# Exercise requirements
Your output should be the lines below from the one holding "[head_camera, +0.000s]" through the one holding "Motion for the", transcribed exactly, with no pictures.

- Opening Delimiter -

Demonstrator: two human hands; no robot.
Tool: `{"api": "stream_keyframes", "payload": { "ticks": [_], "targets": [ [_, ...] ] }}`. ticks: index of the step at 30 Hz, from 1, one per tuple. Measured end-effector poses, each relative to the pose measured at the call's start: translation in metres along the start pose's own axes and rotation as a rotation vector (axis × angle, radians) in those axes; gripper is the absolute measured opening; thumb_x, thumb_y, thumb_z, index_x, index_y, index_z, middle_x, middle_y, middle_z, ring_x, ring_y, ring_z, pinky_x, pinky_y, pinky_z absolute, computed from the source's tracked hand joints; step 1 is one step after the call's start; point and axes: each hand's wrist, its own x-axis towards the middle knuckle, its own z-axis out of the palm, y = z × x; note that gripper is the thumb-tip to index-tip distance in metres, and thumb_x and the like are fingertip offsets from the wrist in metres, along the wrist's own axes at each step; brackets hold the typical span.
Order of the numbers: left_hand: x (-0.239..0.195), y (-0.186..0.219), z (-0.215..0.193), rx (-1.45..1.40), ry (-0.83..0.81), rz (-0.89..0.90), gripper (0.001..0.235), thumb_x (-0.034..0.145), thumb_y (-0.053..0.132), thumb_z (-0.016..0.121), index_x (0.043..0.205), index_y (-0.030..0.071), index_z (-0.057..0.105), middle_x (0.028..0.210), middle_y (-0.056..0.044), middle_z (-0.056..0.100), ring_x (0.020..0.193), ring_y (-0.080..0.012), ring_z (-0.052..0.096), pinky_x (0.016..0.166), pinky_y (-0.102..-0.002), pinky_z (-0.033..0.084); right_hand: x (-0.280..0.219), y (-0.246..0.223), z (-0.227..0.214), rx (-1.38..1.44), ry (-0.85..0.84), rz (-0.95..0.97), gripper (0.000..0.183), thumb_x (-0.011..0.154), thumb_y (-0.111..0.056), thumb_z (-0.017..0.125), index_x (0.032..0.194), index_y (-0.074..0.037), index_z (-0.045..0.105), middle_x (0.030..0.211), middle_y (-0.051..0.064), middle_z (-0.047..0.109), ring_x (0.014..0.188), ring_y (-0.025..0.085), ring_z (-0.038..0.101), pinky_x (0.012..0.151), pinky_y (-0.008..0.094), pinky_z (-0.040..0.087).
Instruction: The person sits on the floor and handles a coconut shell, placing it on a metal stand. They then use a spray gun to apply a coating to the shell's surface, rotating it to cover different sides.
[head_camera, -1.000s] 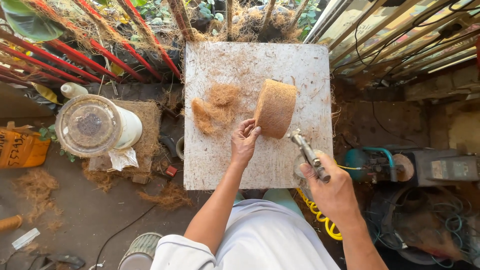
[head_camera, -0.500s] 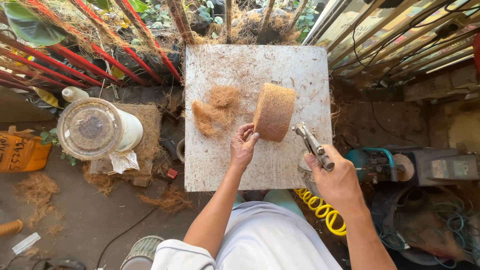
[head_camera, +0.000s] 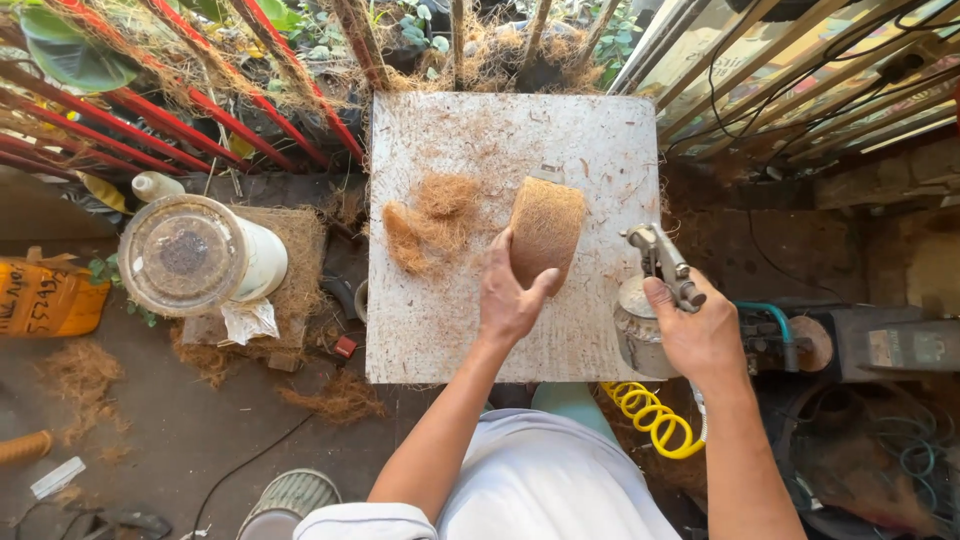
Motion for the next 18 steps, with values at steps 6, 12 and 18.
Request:
{"api": "stream_keyframes", "payload": {
  "ticks": [6,12,18],
  "targets": [
    [-0.006,0.017,0.028,0.345,0.132,0.097,0.116,0.064,0.044,0.088,0.15,-0.004,0.027,0.137,-0.031,0.044,0.126,-0.0506,0.049,0.104,-0.064,0.039,0.018,0.023,-0.005,0.174,-0.054,-0.015,0.039,0.096,-0.047,0.071,0.093,-0.008,0.071,0.082,0.014,0.073,0.079,0.026,0.067,0.078,0.042,0.053],
    [0.013,0.021,0.046,0.665,0.156,0.03,0.117,0.065,0.037,0.088,0.156,0.006,0.02,0.131,-0.029,0.045,0.115,-0.0465,0.057,0.095,-0.062,0.042,0.055,0.073,-0.002,0.189,-0.151,-0.011,0.038,0.092,-0.046,0.074,0.093,-0.008,0.072,0.08,0.018,0.073,0.083,0.03,0.069,0.077,0.047,0.053],
    [0.027,0.016,0.063,0.787,0.24,0.009,0.112,0.062,0.029,0.085,0.154,0.014,0.022,0.128,-0.027,0.048,0.113,-0.0487,0.057,0.089,-0.063,0.042,0.084,0.107,-0.019,0.206,-0.218,-0.008,0.038,0.093,-0.045,0.073,0.094,-0.007,0.072,0.082,0.017,0.073,0.083,0.03,0.068,0.079,0.045,0.052]
  ]
}}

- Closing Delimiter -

# Response area
[head_camera, +0.000s] 
Motion for the next 18 steps, with values at steps 6, 12 and 18.

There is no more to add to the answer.